### Goal of the exercise
The listing has to be given again in full and exactly.

### Records supplied
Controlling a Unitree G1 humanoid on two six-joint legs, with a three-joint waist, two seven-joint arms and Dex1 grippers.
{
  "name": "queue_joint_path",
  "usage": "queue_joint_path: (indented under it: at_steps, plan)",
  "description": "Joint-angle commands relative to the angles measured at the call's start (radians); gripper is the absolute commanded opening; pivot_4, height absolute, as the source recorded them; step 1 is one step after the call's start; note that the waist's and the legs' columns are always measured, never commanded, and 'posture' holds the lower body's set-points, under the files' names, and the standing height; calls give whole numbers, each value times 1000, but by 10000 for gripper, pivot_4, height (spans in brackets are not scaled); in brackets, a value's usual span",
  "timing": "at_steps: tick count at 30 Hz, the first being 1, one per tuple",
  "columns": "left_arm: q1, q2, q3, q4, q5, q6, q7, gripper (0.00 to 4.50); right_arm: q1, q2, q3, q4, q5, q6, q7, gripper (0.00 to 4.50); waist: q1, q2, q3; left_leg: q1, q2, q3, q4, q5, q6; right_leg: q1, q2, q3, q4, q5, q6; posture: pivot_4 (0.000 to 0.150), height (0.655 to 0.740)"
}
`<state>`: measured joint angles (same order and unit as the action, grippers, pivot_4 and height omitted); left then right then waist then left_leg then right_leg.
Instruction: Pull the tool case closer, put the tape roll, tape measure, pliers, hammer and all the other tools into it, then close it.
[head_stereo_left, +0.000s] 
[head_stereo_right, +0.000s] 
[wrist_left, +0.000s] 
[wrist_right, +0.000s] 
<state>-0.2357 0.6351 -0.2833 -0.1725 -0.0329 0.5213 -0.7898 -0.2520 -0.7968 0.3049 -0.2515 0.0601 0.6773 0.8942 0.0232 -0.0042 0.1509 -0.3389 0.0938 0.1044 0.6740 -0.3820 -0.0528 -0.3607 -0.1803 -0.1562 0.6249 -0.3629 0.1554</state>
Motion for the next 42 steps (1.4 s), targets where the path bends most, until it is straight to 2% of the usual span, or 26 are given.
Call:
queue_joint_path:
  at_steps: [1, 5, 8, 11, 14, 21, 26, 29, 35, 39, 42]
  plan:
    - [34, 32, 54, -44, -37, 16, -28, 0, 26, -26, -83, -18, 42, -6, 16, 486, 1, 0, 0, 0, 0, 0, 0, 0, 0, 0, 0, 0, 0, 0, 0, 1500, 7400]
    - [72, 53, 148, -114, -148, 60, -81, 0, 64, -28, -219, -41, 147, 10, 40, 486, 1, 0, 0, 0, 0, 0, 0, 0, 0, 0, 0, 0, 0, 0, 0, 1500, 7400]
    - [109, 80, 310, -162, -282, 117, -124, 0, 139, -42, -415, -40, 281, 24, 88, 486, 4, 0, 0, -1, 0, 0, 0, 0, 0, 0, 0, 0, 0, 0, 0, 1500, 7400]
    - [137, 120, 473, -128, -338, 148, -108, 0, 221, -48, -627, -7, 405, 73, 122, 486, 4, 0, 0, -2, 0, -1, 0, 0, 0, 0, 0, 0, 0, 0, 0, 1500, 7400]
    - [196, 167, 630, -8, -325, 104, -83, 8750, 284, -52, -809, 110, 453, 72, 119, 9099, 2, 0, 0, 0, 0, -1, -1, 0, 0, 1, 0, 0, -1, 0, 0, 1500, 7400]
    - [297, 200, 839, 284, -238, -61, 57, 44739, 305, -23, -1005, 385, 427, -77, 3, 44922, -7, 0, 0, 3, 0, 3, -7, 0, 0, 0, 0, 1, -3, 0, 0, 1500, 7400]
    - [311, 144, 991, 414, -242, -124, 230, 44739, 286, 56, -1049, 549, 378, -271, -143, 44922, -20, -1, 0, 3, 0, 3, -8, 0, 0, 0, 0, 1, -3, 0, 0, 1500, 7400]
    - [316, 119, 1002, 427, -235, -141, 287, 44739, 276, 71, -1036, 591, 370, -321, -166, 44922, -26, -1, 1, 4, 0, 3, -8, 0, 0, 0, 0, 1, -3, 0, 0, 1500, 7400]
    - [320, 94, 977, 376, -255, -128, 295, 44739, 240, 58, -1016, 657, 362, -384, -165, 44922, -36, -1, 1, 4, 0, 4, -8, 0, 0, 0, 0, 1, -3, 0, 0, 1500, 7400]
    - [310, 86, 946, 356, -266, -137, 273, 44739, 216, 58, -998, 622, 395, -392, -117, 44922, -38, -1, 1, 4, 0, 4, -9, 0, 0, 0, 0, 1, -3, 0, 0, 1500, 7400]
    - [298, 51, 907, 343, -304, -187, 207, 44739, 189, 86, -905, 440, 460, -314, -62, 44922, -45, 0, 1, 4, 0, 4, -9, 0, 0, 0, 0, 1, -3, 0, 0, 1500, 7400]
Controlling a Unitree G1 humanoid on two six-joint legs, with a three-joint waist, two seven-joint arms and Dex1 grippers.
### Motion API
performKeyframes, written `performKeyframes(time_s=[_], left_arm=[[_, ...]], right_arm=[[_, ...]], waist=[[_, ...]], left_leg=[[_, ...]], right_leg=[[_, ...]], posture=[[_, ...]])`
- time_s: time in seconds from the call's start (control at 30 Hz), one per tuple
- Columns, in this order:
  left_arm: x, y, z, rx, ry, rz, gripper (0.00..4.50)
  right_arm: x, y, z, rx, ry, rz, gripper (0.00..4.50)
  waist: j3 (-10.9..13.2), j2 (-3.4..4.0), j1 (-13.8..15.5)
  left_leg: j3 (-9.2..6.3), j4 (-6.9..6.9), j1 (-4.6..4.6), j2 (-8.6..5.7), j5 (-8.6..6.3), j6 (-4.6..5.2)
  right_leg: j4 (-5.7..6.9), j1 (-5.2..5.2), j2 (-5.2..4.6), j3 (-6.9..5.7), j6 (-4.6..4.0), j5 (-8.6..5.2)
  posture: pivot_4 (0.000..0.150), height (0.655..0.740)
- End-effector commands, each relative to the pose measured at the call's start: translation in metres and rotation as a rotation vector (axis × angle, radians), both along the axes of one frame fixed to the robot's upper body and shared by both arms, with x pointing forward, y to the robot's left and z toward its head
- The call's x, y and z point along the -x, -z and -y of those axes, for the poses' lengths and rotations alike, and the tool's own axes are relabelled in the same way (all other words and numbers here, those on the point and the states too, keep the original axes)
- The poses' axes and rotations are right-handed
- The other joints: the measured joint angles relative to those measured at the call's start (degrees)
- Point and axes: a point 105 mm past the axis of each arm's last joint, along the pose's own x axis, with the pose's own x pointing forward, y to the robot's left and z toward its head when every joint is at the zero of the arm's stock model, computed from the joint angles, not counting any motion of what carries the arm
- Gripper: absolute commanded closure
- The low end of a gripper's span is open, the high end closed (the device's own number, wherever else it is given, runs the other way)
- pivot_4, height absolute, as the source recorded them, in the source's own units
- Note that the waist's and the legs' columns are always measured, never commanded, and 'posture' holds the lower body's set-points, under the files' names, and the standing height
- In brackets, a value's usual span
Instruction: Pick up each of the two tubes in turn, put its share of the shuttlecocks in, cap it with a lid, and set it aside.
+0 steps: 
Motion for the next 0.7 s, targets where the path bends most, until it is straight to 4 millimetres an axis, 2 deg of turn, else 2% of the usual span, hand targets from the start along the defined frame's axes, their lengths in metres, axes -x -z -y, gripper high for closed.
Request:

### Answer space
Controlling a Unitree G1 humanoid on two six-joint legs, with a three-joint waist, two seven-joint arms and Dex1 grippers.
{
  "name": "queue_joint_path",
  "usage": "queue_joint_path: (indented under it: at_steps, plan)",
  "description": "Joint-angle commands relative to the angles measured at the call's start (radians); gripper is the absolute commanded opening; pivot_4, height absolute, as the source recorded them; step 1 is one step after the call's start; note that the waist's and the legs' columns are always measured, never commanded, and 'posture' holds the lower body's set-points, under the files' names, and the standing height; calls give whole numbers, each value times 1000, but by 10000 for gripper, pivot_4, height (spans in brackets are not scaled); in brackets, a value's usual span",
  "timing": "at_steps: tick count at 30 Hz, the first being 1, one per tuple",
  "columns": "left_arm: q1, q2, q3, q4, q5, q6, q7, gripper (0.00 to 4.50); right_arm: q1, q2, q3, q4, q5, q6, q7, gripper (0.00 to 4.50); waist: q1, q2, q3; left_leg: q1, q2, q3, q4, q5, q6; right_leg: q1, q2, q3, q4, q5, q6; posture: pivot_4 (0.000 to 0.150), height (0.655 to 0.740)"
}
`<state>`: measured joint angles (same order and unit as the action, grippers, pivot_4 and height omitted); left then right then waist then left_leg then right_leg.
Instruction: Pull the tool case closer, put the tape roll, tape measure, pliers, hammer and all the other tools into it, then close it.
[head_stereo_left, +0.000s] 
[head_stereo_right, +0.000s] 
[wrist_left, +0.000s] 
[wrist_right, +0.000s] 
<state>-0.2357 0.6351 -0.2833 -0.1725 -0.0329 0.5213 -0.7898 -0.2520 -0.7968 0.3049 -0.2515 0.0601 0.6773 0.8942 0.0232 -0.0042 0.1509 -0.3389 0.0938 0.1044 0.6740 -0.3820 -0.0528 -0.3607 -0.1803 -0.1562 0.6249 -0.3629 0.1554</state>
Motion for the next 42 steps (1.4 s), targets where the path bends most, until it is straight to 2% of the usual span, or 26 are given.
Call:
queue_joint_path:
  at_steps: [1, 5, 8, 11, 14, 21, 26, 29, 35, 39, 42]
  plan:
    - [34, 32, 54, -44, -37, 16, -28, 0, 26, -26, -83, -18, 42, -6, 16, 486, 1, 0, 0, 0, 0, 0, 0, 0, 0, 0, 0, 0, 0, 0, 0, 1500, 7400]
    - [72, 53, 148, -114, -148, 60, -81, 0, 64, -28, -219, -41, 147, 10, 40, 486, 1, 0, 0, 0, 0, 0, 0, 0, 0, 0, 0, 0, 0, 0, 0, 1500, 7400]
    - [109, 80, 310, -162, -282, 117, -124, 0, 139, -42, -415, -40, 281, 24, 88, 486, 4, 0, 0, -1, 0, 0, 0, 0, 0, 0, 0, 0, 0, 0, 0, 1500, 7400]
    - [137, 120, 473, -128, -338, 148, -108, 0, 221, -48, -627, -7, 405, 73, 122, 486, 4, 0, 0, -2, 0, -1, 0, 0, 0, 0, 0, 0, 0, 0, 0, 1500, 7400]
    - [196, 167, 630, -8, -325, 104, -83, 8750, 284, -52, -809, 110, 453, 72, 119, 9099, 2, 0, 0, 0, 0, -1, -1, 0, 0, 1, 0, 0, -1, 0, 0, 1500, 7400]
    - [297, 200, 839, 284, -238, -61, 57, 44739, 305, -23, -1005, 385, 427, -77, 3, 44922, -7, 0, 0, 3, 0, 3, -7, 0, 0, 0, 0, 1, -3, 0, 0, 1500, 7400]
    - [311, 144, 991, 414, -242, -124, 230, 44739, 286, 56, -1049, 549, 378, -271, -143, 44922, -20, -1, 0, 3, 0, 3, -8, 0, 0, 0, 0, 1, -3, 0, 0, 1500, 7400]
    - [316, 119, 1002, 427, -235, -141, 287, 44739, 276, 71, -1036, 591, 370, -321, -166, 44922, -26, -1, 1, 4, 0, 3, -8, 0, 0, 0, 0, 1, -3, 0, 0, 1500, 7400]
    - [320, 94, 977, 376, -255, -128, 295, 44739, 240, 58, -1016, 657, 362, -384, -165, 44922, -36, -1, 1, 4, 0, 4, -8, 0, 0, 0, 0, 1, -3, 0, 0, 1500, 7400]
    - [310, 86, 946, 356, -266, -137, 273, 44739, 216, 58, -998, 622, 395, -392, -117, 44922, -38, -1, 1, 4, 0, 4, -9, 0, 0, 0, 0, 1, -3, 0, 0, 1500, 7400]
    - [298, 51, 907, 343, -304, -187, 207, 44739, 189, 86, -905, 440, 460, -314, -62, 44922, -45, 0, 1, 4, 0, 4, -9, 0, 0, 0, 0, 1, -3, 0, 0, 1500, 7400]
Controlling a Unitree G1 humanoid on two six-joint legs, with a three-joint waist, two seven-joint arms and Dex1 grippers.
### Motion API
performKeyframes, written `performKeyframes(time_s=[_], left_arm=[[_, ...]], right_arm=[[_, ...]], waist=[[_, ...]], left_leg=[[_, ...]], right_leg=[[_, ...]], posture=[[_, ...]])`
- time_s: time in seconds from the call's start (control at 30 Hz), one per tuple
- Columns, in this order:
  left_arm: x, y, z, rx, ry, rz, gripper (0.00..4.50)
  right_arm: x, y, z, rx, ry, rz, gripper (0.00..4.50)
  waist: j3 (-10.9..13.2), j2 (-3.4..4.0), j1 (-13.8..15.5)
  left_leg: j3 (-9.2..6.3), j4 (-6.9..6.9), j1 (-4.6..4.6), j2 (-8.6..5.7), j5 (-8.6..6.3), j6 (-4.6..5.2)
  right_leg: j4 (-5.7..6.9), j1 (-5.2..5.2), j2 (-5.2..4.6), j3 (-6.9..5.7), j6 (-4.6..4.0), j5 (-8.6..5.2)
  posture: pivot_4 (0.000..0.150), height (0.655..0.740)
- End-effector commands, each relative to the pose measured at the call's start: translation in metres and rotation as a rotation vector (axis × angle, radians), both along the axes of one frame fixed to the robot's upper body and shared by both arms, with x pointing forward, y to the robot's left and z toward its head
- The call's x, y and z point along the -x, -z and -y of those axes, for the poses' lengths and rotations alike, and the tool's own axes are relabelled in the same way (all other words and numbers here, those on the point and the states too, keep the original axes)
- The poses' axes and rotations are right-handed
- The other joints: the measured joint angles relative to those measured at the call's start (degrees)
- Point and axes: a point 105 mm past the axis of each arm's last joint, along the pose's own x axis, with the pose's own x pointing forward, y to the robot's left and z toward its head when every joint is at the zero of the arm's stock model, computed from the joint angles, not counting any motion of what carries the arm
- Gripper: absolute commanded closure
- The low end of a gripper's span is open, the high end closed (the device's own number, wherever else it is given, runs the other way)
- pivot_4, height absolute, as the source recorded them, in the source's own units
- Note that the waist's and the legs' columns are always measured, never commanded, and 'posture' holds the lower body's set-points, under the files' names, and the standing height
- In brackets, a value's usual span
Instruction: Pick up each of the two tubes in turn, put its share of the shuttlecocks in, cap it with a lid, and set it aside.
+0 steps: 
Motion for the next 0.7 s, targets where the path bends most, until it is straight to 4 millimetres an axis, 2 deg of turn, else 2% of the usual span, hand targets from the start along the defined frame's axes, their lengths in metres, axes -x -z -y, gripper high for closed.
Request:

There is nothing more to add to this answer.